Thursday, April 16, 2015
The Story of Sealand
Located six miles off the eastern shores of Britain, Sealand is one of four Maunsell Naval Sea Forts deployed by Britain during World War 2. It was originally called Roughs Tower, and was used to monitor and report German minelaying in the waters off England. During the war, it was home to 150-300 personnel, radar equipment, two 6-inch guns, and two 40mm anti-aircraft autocannons, but was abandoned by the Royal Navy in 1956.
The structure Sealand is built upon is technically a very large sunken ship, due to the way it was deployed. It was built in 1942 on a pontoon barge at Red Lion Wharf as a superstructure of two hollow concrete towers topped with a deck, upon which other structures could be added. The twin towers were divided into seven floors each, which provided dining and sleeping accommodations, and storage areas for generators and munitions. When it was completed, three tugboats towed it out of to the Rough Sands sandbar six miles off the coast, where it’s pontoon base was deliberately flooded to allow the structure to settle onto the sea floor.
Once Roughs Tower’s wartime duties were done, and the Royal Navy had cleaned it out, it sat unoccupied for a number of years. It's first new tenants appeared sometime in 1967, when a group of pirate radio broadcasters – operating out of nearby anchored ships – wanted a place to land their resupply helicopters. But in September of that year, a competing broadcaster, and former Major of the British Army gone fisherman/pirate, named Roy Bates, physically evicted Roughs Tower’s illegal tenants, and became a squatter himself.
Roy Bates had previously operated a low-power station called Radio Essex from another sea barge, but it had been within the 3-mile area of British legal control, and he had been caught and fined. So he and his 15-year-old son Michael gathered up the equipment, hauled it out to the Roughs Tower, and after a prolonged fight, took over control. But the tower never did become home to pirate radio, as English laws changed soon thereafter to make seaborne pirate transmissions illegal even outside of the 3-mile radius.
Nonetheless, Roy Bates maintained his control of Roughs Tower, and declared it the Principality of Sealand; a sovereign, independent state. This was after consulting with an attorney who found a loophole allowing Roy to claim the fort due to fact that it had been built illegaly in international waters, and that it was up for grabs due to “dereliction of sovereignty.” Since it was outside of England’s legally controlled area there was nothing the Royal Navy could do about this, but they did demolish another fort that stood beyond the 3-mile boundary, to prevent a similar takeover there.

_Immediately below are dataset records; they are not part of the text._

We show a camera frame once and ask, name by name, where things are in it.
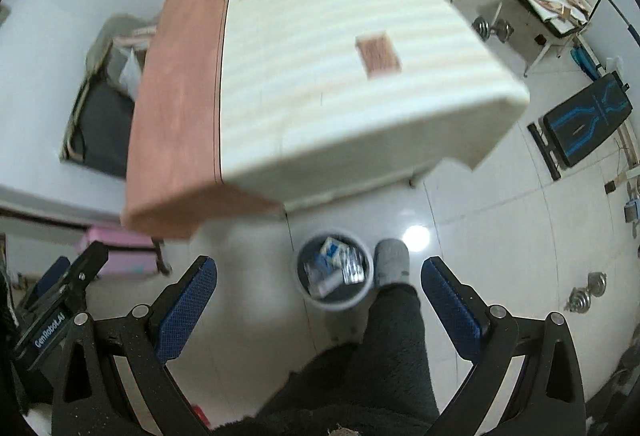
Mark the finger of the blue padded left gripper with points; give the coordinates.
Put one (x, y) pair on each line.
(45, 283)
(68, 296)

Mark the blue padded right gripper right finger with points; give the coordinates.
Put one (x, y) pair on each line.
(462, 313)

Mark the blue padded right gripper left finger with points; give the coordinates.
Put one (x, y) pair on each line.
(180, 305)

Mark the silver pill blister pack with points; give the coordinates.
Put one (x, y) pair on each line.
(353, 267)

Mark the cream medicine box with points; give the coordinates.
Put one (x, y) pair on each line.
(322, 286)

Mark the white box with colour stripes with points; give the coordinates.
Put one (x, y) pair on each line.
(335, 252)

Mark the white round trash bin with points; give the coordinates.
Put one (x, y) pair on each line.
(307, 263)

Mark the pink suitcase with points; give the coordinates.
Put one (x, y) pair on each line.
(129, 254)

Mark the grey right slipper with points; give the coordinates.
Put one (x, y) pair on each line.
(391, 263)

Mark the person's black trouser legs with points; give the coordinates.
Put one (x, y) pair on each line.
(379, 386)

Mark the metal dumbbell near feet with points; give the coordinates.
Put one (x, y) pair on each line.
(580, 299)

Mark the pink terracotta towel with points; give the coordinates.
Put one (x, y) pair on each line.
(174, 177)

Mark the dark folding cot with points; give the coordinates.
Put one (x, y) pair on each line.
(98, 131)

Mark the striped cream tablecloth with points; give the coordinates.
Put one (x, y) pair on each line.
(302, 124)

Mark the brown leather patch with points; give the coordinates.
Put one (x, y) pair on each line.
(378, 55)

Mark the metal dumbbell by chair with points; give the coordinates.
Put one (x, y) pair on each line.
(500, 29)

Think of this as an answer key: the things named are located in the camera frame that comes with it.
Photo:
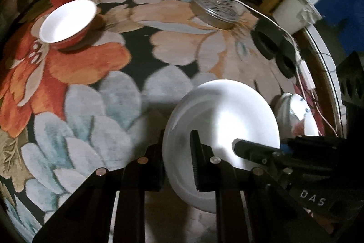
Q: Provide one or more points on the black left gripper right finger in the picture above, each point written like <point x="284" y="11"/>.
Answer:
<point x="212" y="174"/>

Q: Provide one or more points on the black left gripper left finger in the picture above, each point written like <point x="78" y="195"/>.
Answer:
<point x="145" y="174"/>

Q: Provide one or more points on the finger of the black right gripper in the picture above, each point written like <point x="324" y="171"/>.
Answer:
<point x="254" y="154"/>

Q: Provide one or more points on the white plate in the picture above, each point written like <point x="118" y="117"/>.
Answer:
<point x="223" y="111"/>

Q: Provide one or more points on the patterned white bowl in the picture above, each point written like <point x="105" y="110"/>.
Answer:
<point x="294" y="117"/>

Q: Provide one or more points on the white power strip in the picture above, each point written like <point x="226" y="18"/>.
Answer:
<point x="304" y="71"/>

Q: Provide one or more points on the black slipper right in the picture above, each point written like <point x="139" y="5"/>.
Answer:
<point x="286" y="59"/>

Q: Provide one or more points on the black slipper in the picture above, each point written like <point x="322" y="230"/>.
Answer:
<point x="267" y="38"/>
<point x="286" y="59"/>

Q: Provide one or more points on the black slipper left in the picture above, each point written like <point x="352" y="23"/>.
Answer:
<point x="267" y="38"/>

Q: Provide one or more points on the white bucket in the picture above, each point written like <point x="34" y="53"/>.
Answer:
<point x="293" y="15"/>

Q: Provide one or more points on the round perforated metal tin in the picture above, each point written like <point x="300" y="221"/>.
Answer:
<point x="217" y="13"/>

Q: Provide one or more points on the red and white bowl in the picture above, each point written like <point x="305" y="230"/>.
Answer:
<point x="68" y="24"/>

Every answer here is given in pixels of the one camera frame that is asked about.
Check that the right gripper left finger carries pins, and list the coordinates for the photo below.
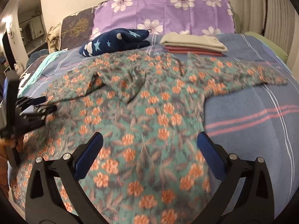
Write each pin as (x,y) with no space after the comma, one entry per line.
(43,201)

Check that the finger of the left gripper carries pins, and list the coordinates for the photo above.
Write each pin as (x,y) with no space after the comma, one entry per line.
(30,102)
(36,119)

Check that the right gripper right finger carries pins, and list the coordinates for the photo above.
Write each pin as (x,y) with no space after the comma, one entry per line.
(256,200)

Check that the teal orange floral garment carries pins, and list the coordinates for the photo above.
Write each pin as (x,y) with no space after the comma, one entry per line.
(149,110)

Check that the beige crumpled cloth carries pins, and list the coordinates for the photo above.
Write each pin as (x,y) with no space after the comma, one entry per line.
(53,38)

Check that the blue plaid bed sheet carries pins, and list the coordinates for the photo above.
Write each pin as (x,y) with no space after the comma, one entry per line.
(258,121)

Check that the dark tree pattern pillow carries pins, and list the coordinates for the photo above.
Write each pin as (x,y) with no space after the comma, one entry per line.
(76,28)

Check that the navy star folded garment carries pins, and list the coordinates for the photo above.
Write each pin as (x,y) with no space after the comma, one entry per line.
(116,40)

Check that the green pillow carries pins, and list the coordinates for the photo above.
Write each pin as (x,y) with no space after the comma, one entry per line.
(275,48)

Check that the purple floral pillow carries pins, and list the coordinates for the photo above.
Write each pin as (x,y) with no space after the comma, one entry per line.
(195,17)

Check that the red folded garment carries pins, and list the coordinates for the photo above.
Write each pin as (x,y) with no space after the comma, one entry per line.
(186,50)

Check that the white curtain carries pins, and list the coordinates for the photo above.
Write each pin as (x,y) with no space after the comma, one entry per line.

In 1967, when the Ministry of Defence tried to evict Sealand, sending out navy helicopters and the Royal Maritime auxiliary vessel Golden Eye for what Prince Roy liked to call the Battle of Roughs Tower. Gunshots and molotov cocktails were fired back - as a "warning". Prince Roy was hauled to court, but a judge ruled that the platform was outside the three-mile limit of territorial waters, making the prince immune from his order.
The legitimacy of this self-declared state would be put to the test when Michael Bates fired a warning shot at a British Trinity House vessel which approached the tower. This led to Roy Bates’ arrest when he next arrived on the mainland. The case against Roy and Michael Bates was brought to court, where the judge ruled that Sealand was outside of British jurisdiction, therefore no ruling could be made against the Bates boys for their actions. The authorities decided not to appeal this ruling, as it may have led to an undesirable precedent.
Things were relatively calm for a time after that. Roy was approached by a few shady groups seeking to use his platform for their own ends, including smugglers, but he turned them all away, insisting that he would do nothing to harm the UK. Sealand proclaimed the Constitution of the Principality in 1975, and developed a flag, a national anthem, postage stamps, currency, and passports in the following years. The national seal was designed to incorporate Sealand’s national motto of “E Mare Libertas,” meaning, “From the Sea, Freedom.”
In August of 1978, about ten years after independence was declared, Roy was approached by a consortium of German and Dutch diamond merchants who wanted him to fly to Austria to entertain a business proposition. Upon their arrival, he and his wife Joan were met by five men who arranged for a meeting later that day, but the meeting time came and went without any word from the men. Concerned, Roy and his wife tried to make contact with their son Michael at Sealand, but since there was no phone or radio on the artificial island, they had to call local fishermen and the coast guard. “I saw a big helicopter hovering over Sealand,” one of them reported. Things were beginning to look very suspicious.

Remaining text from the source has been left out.